How Doctors Evaluate a Lump
A physical exam is usually the first step. Your doctor will assess the bump’s size, texture, mobility, and whether it’s painful. Many lipomas and cysts can be diagnosed on exam alone. When the cause isn’t clear, ultrasound is the go-to imaging tool for superficial lumps. It’s quick, painless, and effective at distinguishing solid masses from fluid-filled cysts. MRI or CT scans are reserved for deeper or larger lumps, or when there’s concern about a possible malignancy.
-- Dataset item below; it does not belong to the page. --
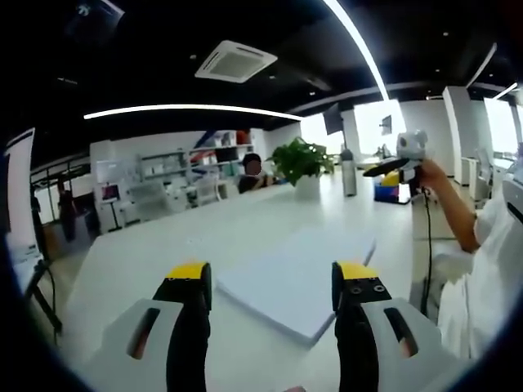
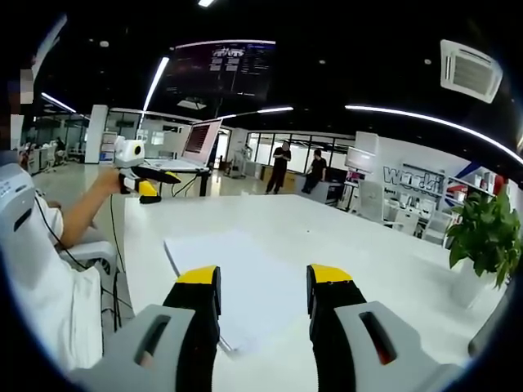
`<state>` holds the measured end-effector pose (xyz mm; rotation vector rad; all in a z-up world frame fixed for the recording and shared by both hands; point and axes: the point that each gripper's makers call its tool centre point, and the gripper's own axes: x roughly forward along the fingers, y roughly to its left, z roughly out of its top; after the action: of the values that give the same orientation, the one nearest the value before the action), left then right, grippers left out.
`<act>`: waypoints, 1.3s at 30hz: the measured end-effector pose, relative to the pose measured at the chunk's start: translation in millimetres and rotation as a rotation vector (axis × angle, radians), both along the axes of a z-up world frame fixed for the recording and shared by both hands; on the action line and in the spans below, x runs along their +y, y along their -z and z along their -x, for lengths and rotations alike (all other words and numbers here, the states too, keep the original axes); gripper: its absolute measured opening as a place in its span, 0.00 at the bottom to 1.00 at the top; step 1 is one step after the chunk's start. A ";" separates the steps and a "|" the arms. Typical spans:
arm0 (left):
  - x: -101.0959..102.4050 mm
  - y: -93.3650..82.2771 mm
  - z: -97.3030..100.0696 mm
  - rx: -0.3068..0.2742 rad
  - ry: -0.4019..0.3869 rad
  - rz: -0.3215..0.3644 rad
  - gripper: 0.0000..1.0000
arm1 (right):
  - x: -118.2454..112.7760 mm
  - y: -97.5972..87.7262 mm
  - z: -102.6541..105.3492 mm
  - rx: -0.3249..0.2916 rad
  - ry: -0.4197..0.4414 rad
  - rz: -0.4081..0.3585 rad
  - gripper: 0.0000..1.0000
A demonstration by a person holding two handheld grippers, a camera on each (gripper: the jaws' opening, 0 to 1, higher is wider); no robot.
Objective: Grasp the top corner of one sheet in the document stack and pull a single sheet out from the document stack, separating that one sheet from the rest and lifting it clear until the single sheet is fully removed from the stack
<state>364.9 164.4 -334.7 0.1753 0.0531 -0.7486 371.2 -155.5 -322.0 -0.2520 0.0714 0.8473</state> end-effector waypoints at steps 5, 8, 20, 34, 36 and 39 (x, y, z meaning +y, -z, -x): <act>-1.7 -6.2 -3.8 -0.005 -0.002 -0.002 0.59 | -0.4 2.4 -1.4 0.006 0.002 0.009 0.42; -6.0 -6.1 -3.5 -0.003 0.011 -0.017 0.59 | -0.5 0.6 -0.5 0.002 0.000 0.005 0.42; -14.5 -9.1 -5.6 -0.001 0.029 -0.039 0.59 | -1.9 -0.9 -0.5 0.000 0.002 0.004 0.42; -22.8 -10.7 -9.8 0.008 0.054 -0.055 0.59 | -2.9 -0.1 -1.4 0.002 0.001 0.006 0.42; -23.4 -10.2 -11.0 0.011 0.055 -0.054 0.59 | -2.6 -0.2 -0.7 0.002 -0.003 0.006 0.42; -24.9 -8.5 -11.0 0.013 0.056 -0.060 0.59 | -3.4 -1.4 -1.0 -0.001 0.003 0.002 0.42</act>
<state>375.9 139.5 -326.1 0.2297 0.0828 -0.8047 372.2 -158.9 -320.6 -0.2539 0.0720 0.8438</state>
If imaging raises questions, a fine needle aspiration biopsy may follow. This involves inserting a thin needle into the lump to extract cells for examination under a microscope. It’s a quick outpatient procedure that can often provide a definitive answer. For lumps that test positive for abnormal cells, surgical removal and full tissue analysis confirm the diagnosis.
Features Worth Paying Attention To
Most under-skin bumps are harmless, and many people live with lipomas or cysts for years without issue. But certain characteristics should prompt you to get a lump evaluated:
- Rapid growth: a lump that noticeably increases in size over weeks
- Size over 5 centimeters
- Firmness or hardness, especially if the lump doesn’t move when pushed
- Pain that worsens or seems disproportionate to the size of the bump
- Skin changes: redness, bleeding, crusting, or ulceration over the lump
- Recurrence in the same spot after removal
A lump that has been the same size for years, moves freely, and causes no symptoms is very likely benign. A new lump that’s changing, growing, or causing pain is worth getting checked, even if the odds favor a harmless explanation.